Но вот тут Нюрка не могла уже понять не только Голощековых, но и самое себя. В душе хотелось, чтобы Голощековы оставались в одном ряду не с Кургановскими и Савельевскими, а скорее с Трифоном Кубасовым, дружбу которого с Голощековыми раньше на селе ставили всем в пример. Но богатство у Голощековых поднималось как на дрожжах, от этого тоже никуда не денешься. Всем видно. И так же всем видно, что наравне с Голощековыми надрывалась на работе и Людмила Рещикова. А может, где и побольше их работала. У Варвары не посидишь сложа руки. Значит, по любым статьям Голощековы стали эксплуататорами чужого труда. А Людмила, выходит, не, кто иная, как самая заправская батрачка. За это Голощековых нужно осудить, а Людмиле посочувствовать. Но посочувствовать ей она никак не может. Наоборот, мнится Нюрке, что и Голощековы-то как раз нутром своим словно бы подменились, жадничать стали с той поры, как в их доме появилась Людмила. И глупо и худо так думать, корила себя Нюрка, но думать иначе уже не могла.
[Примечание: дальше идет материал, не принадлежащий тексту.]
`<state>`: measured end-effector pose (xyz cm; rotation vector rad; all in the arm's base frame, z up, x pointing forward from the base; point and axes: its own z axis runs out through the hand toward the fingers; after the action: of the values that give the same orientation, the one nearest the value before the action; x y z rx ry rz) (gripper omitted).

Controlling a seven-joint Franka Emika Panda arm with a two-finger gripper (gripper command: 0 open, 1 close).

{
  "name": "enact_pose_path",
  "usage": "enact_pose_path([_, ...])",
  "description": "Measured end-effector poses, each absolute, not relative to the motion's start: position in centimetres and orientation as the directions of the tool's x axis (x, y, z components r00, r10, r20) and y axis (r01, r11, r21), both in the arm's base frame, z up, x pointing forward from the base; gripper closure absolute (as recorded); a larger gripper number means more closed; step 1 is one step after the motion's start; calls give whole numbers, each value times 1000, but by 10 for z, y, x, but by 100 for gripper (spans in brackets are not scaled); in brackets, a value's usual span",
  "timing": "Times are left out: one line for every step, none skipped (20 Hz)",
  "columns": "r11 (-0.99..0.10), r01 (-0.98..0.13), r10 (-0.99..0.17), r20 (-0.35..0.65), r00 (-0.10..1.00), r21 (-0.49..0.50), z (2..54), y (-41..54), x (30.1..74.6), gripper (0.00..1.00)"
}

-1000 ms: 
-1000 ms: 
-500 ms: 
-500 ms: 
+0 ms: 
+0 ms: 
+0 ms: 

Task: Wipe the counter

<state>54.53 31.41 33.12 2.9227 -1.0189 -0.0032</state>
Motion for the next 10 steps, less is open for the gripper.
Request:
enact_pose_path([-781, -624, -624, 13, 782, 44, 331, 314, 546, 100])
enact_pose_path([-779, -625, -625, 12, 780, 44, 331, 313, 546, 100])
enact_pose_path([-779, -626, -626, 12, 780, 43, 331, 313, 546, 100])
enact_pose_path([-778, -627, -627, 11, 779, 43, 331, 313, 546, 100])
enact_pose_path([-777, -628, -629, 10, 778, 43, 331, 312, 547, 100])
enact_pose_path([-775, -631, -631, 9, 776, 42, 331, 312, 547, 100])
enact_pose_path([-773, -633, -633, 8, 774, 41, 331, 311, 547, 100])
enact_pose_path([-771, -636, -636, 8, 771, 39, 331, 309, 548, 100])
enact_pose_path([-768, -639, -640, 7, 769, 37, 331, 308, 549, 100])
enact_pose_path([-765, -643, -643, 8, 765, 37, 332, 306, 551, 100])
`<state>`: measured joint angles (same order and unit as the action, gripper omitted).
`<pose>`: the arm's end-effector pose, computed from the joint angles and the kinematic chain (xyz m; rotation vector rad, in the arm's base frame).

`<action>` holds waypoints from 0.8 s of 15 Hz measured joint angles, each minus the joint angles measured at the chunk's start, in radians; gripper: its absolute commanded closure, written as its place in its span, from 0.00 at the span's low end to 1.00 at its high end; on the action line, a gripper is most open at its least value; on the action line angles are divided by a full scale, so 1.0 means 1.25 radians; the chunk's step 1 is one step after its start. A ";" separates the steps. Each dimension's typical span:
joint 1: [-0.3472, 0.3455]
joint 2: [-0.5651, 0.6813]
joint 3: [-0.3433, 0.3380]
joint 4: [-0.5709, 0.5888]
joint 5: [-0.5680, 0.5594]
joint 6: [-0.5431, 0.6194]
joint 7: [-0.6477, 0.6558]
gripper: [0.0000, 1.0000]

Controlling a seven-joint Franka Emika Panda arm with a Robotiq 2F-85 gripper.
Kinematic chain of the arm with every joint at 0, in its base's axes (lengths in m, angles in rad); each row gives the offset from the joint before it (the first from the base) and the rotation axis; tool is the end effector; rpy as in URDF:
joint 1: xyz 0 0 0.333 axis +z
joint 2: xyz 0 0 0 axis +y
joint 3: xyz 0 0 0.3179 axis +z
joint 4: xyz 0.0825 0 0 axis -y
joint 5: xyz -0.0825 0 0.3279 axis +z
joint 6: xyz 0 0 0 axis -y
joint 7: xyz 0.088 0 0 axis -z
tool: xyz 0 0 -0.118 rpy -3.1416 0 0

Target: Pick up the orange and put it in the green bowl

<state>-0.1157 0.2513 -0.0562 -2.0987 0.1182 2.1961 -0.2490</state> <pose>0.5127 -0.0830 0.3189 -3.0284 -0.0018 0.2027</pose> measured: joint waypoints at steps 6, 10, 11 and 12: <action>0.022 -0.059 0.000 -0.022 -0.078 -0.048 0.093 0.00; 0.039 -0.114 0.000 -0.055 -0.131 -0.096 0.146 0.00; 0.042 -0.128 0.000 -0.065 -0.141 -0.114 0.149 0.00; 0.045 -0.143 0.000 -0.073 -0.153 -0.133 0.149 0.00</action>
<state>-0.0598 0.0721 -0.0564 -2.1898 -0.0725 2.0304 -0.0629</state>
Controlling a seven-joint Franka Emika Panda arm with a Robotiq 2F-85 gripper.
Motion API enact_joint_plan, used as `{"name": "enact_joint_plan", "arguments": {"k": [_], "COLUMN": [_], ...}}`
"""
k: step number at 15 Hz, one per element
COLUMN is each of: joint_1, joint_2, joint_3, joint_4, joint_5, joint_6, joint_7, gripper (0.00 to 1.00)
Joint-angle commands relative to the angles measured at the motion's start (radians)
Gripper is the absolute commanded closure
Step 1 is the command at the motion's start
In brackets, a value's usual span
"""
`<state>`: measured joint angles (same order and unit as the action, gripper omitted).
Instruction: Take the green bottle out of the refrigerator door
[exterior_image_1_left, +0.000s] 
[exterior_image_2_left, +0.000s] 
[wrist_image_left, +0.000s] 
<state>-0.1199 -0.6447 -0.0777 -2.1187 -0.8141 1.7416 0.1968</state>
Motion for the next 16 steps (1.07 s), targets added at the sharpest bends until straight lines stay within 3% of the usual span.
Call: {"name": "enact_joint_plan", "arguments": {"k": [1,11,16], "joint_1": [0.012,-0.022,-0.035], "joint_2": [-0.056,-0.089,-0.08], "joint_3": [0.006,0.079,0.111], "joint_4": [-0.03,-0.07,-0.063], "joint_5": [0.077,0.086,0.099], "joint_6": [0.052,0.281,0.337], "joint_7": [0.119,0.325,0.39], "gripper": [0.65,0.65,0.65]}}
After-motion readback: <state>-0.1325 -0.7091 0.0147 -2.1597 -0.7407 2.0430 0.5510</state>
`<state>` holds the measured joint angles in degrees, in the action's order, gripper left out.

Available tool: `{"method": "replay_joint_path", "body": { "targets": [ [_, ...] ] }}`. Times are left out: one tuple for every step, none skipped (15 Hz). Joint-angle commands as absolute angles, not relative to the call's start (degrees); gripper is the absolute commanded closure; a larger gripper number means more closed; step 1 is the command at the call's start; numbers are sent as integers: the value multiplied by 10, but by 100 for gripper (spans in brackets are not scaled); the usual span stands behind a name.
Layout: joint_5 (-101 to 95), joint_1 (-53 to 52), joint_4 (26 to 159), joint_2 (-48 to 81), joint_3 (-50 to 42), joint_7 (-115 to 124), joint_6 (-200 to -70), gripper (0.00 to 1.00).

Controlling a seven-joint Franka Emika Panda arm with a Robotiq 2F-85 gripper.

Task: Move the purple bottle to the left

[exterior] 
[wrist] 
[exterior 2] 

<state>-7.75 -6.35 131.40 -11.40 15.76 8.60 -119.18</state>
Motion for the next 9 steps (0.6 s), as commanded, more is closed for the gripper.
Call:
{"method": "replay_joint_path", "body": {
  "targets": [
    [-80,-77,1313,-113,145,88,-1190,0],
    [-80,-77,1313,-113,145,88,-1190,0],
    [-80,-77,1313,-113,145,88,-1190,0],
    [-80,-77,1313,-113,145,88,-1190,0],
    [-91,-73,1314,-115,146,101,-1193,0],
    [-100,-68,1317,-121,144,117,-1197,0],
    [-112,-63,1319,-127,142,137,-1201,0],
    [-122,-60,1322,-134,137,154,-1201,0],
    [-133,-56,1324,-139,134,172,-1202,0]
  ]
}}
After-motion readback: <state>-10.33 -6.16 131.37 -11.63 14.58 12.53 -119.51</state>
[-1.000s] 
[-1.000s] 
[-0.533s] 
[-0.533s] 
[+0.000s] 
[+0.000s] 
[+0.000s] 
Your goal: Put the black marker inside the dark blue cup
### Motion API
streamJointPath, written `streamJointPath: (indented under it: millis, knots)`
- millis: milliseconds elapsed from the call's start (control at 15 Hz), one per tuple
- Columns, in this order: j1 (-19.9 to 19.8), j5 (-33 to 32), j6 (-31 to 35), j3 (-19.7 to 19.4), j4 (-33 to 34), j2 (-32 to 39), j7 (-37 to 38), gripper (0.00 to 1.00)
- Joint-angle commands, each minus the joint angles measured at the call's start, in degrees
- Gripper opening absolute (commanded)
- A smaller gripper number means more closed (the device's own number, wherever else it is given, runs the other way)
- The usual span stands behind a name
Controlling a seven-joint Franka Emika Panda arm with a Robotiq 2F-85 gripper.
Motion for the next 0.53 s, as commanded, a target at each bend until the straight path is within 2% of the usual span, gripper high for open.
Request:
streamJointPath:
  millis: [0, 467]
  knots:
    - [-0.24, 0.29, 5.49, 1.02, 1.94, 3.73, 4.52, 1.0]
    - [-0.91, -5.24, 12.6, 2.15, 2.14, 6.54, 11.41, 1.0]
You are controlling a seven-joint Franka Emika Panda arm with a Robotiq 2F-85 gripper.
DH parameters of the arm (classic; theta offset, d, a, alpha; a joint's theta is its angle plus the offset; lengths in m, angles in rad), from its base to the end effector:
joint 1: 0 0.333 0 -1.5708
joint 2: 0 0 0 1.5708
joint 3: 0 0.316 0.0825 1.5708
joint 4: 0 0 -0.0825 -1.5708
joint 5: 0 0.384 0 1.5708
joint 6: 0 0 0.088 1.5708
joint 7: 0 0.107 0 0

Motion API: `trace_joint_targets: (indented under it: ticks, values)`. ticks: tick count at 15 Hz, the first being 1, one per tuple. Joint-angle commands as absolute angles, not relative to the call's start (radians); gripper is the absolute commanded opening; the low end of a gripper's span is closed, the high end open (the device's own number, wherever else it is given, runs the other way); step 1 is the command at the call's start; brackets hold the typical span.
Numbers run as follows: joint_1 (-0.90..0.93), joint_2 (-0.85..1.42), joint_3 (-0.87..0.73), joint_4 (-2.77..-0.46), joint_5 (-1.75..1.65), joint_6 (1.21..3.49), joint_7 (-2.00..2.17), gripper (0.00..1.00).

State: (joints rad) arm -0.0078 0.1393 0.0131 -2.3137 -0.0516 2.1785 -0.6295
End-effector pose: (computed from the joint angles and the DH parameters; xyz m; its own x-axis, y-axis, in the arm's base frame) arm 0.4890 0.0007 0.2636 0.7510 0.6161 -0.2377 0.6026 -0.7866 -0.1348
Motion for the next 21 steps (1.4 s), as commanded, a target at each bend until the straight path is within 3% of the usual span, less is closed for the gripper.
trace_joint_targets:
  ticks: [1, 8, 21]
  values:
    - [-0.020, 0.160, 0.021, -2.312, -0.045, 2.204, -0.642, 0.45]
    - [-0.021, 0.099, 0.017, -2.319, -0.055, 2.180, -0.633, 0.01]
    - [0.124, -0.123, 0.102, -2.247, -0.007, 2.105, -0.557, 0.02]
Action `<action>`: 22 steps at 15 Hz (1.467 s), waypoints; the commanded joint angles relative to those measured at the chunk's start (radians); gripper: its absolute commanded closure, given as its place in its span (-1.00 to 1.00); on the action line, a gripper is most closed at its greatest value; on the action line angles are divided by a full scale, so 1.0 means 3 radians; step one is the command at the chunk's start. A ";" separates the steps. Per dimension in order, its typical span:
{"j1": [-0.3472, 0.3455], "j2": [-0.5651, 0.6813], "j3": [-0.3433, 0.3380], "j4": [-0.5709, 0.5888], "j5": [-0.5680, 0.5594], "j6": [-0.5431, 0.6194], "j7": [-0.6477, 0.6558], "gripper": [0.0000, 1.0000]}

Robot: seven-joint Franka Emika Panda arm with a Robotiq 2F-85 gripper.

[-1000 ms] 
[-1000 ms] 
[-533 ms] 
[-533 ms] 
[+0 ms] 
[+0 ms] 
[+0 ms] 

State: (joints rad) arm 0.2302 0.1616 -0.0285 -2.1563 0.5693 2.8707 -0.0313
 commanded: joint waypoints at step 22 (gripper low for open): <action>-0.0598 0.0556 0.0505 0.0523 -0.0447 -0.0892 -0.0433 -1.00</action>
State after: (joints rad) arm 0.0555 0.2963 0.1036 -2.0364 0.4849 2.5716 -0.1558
Она прилежно записывала в тетрадку все, что ей называла Варвара. И остановилась над одной цифрой: было ясно - хозяйка утаила от переписи два подсвинка; от соседского глаза ничего не скроешь. Взять Варвару за руку да пройти с нею по всем закуткам, уличить во лжи? Но тогда за Голощековыми по деревне пойдет худая слава. Нюрка понимала, в лучшем свете станет выглядеть Людмила - батрачка, не дочь все-таки ихняя. А совесть комсомольская запрещала молчать. И Нюрка, не желая скандально ославить Варвару, чуть не час целый билась с ней за столом в трудном разговоре, но заставила все же признаться, и вместе с этим, уже к своему затаенному, больному удовольствию, выслушала от Варвары дюжину попутных поганых слов, вылитых ею на голову Людмилы.